Needless to say as the next couple of days went by a sort of miracle happened. I have worked with enough spiritual practices over many years to the point where I can clearly identify a “shift” in energy. Spiritual results always come in the back door, and according to the timing of the universe, not our own narrow expectations. Just when you think “nothing is happening,” it’s as if the gears in our universal psyche shift and we are on to another frequency, or into another state of perception.

And this is what happened for me, after a few bumpy, and a bit awkward moments, I settled into this Slow Down rhythm. My anxiety that if I wasn’t moving a mile a minute, that things would not get done dissipated. It sounds paradoxical, but even though I was slowing down, it seemed as if I was getting more accomplished. My motivation was coming from a quieter, less frantic place. Tasks seemed to go unusually smoothly.
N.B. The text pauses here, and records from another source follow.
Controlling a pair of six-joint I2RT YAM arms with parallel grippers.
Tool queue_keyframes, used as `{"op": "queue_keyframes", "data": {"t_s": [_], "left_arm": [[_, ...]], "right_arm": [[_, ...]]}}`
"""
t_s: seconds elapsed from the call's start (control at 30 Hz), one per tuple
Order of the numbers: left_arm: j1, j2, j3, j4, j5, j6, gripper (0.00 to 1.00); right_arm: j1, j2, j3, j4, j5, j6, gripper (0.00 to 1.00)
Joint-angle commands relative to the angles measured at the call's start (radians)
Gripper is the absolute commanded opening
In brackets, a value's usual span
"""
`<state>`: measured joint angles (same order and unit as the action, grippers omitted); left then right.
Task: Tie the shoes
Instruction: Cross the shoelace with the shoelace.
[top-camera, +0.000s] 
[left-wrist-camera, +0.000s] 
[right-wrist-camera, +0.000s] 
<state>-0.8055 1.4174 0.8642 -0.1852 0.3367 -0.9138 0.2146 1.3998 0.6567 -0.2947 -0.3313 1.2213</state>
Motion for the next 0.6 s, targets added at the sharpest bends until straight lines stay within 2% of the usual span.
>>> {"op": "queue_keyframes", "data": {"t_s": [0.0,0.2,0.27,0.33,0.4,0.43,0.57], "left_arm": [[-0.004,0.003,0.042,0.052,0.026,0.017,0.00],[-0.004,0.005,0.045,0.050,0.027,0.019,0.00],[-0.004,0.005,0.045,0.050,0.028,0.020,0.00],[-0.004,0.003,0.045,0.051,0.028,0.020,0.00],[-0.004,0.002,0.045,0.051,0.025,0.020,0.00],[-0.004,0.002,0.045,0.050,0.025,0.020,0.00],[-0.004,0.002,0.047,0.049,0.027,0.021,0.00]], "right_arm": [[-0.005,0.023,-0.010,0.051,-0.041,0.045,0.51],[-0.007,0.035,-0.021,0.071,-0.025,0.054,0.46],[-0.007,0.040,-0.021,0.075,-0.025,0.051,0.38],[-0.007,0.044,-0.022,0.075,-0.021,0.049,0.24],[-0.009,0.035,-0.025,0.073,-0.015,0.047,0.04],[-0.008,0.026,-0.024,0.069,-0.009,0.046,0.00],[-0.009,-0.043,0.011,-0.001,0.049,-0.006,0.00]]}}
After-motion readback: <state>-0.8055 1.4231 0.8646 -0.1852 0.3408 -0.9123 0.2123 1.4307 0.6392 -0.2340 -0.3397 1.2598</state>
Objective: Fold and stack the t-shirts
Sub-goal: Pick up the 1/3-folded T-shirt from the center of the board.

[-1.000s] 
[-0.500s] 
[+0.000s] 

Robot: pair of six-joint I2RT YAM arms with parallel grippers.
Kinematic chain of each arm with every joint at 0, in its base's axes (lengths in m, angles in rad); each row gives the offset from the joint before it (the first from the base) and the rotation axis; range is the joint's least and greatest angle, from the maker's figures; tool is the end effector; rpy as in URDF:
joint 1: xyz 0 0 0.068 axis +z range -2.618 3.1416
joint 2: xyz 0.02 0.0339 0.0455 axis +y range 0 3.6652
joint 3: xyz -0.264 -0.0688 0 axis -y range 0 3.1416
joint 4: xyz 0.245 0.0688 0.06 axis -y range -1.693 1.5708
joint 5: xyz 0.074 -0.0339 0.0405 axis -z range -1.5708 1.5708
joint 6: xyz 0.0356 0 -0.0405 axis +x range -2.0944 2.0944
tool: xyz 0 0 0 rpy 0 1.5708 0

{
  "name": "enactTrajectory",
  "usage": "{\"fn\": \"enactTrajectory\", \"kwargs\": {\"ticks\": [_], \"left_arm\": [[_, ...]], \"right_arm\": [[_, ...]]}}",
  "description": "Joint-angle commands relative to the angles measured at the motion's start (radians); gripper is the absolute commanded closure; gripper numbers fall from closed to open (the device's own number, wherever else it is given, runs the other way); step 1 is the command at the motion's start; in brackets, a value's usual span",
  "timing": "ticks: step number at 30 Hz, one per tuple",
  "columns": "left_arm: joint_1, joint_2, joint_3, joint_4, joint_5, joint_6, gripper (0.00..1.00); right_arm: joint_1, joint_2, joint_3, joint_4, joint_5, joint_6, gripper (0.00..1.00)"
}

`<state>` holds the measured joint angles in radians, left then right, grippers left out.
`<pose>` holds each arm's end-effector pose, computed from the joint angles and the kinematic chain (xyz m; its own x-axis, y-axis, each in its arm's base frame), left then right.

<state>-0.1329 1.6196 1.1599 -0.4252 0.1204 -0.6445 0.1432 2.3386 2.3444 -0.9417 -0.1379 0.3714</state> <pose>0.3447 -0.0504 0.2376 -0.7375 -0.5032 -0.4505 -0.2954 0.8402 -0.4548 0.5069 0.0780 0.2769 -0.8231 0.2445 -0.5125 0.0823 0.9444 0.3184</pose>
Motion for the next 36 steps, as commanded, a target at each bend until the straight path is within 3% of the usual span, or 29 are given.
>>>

The universe seemed to be meeting me half way—people who I was waiting to hear from suddenly called, work based solutions were at my finger tips, ideas flowed. And yet, I had extra time. I was inspired resume a writing project, read two books, got back into a new meditation routine, decluttered my house, and reconnected very strongly with my creative impulse, leading to new ideas and possibilities for current and future projects.

A key to successful spiritual development is the understanding that we have many other way of accomplishing tasks besides sheer will. Once again we turn to the effortlessness of nature, how much she accomplishes and how much abundance she has to share with us. It certainly belittles us as we flounder to get though each day and our seemingly important tasks. The beauty of it is that we can tap into this generous energy of nature, we are woven from the same cloth, it is inherent in it, so all we have to do is become aware of it, and this is what Chris has set out to do in this little Guide. Thank you Chris!